Something worth noting is the “Standing point” The standing point is basically a straight line, and the further away you are from the line; the more unbalanced you are. To create a dynamic pose you should avoid that line as much as possible. However, if you want to look balanced/realistic, have the one leg stand there for support. The leg to the left is balanced, as you can see one of the legs is taking all the weight; with other words, it’s the support leg-making it balanced. The legs to the right, however, are likely to fall over if she keeps standing like that!
Now for some more do’s and don’ts. I already mentioned the barbie legs, invisible heels and micro-mini crotch in my previous tutorial, but these two are different. I see this mistake a lot; when you sit down, your thighs will become wider because you’re pressing all the fat to the sides. Now, this also depends on how you’re positioning your legs. How much it widens depends on how much fat you have in the first place; but it will always be there.
And then there’s this awkward “thigh gap”. Before I get any haters telling me how I “thin shame”, please, take a seat and read this. Good? Good. How much space you actually have between your thighs depends fully on how you’re standing, bending, angle, body type and everything else. However, the one to the right? Not likely.
Hands:
Okay, I’m getting really lazy now; so I’ll be quick. Draw a rectangle. Sorta like this; it doesn’t have to be exactly like this - since hands can be shaped VERY differently. Just compare to your friends.

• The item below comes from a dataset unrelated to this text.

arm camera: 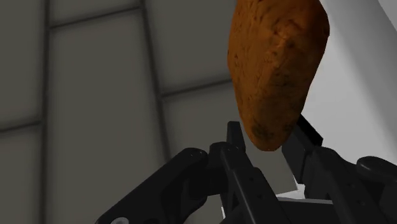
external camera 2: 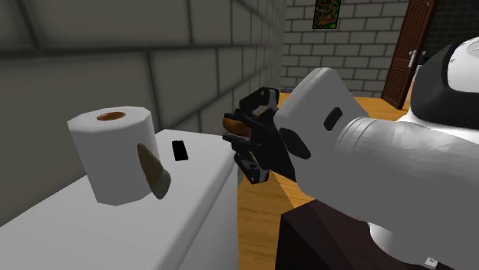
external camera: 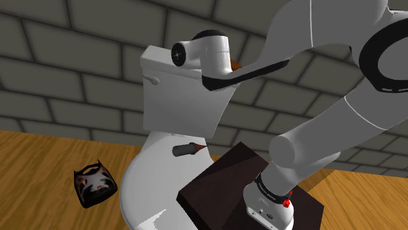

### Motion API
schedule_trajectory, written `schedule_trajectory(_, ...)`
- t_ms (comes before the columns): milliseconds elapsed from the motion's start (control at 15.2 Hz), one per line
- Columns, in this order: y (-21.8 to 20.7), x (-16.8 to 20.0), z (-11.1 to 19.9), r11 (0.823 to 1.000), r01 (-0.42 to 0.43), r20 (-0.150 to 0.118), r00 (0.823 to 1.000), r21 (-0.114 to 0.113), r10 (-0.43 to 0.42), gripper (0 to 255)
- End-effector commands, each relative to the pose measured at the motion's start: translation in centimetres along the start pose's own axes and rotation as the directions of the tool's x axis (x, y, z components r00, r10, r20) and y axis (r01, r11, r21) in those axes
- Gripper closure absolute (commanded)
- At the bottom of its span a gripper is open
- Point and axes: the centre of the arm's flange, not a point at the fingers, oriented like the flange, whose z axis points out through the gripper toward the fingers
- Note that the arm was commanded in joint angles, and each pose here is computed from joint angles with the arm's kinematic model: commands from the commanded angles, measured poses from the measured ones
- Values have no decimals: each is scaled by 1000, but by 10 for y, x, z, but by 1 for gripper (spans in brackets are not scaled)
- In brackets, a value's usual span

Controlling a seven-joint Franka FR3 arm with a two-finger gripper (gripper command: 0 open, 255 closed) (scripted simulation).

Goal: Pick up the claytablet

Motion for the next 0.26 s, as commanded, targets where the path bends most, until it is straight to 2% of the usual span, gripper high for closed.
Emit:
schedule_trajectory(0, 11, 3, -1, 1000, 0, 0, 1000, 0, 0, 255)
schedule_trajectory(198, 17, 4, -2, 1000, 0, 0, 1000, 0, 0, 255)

Draw a little triangle attached to it.
Now, the fingers! How long they should be and etc doesn’t really matter either. But if you’re unsure, draw them as tear drops, too.
Now, draw the fingers! Starting to look like a hand, sort of.
Then draw the details and fix things you didn’t like. I really don’t like the way this is drawn but I’m just tired right now.
Just like the legs/arms, practice by doing that simple figure really quickly.
Guess what? Hands also follow “the flow”!
Feet:
Okay, I’m getting really lazy. Plus, feet are SUPER HARD- I’m just going to say this: think of them as triangles. Overlap them; think of it as 3D!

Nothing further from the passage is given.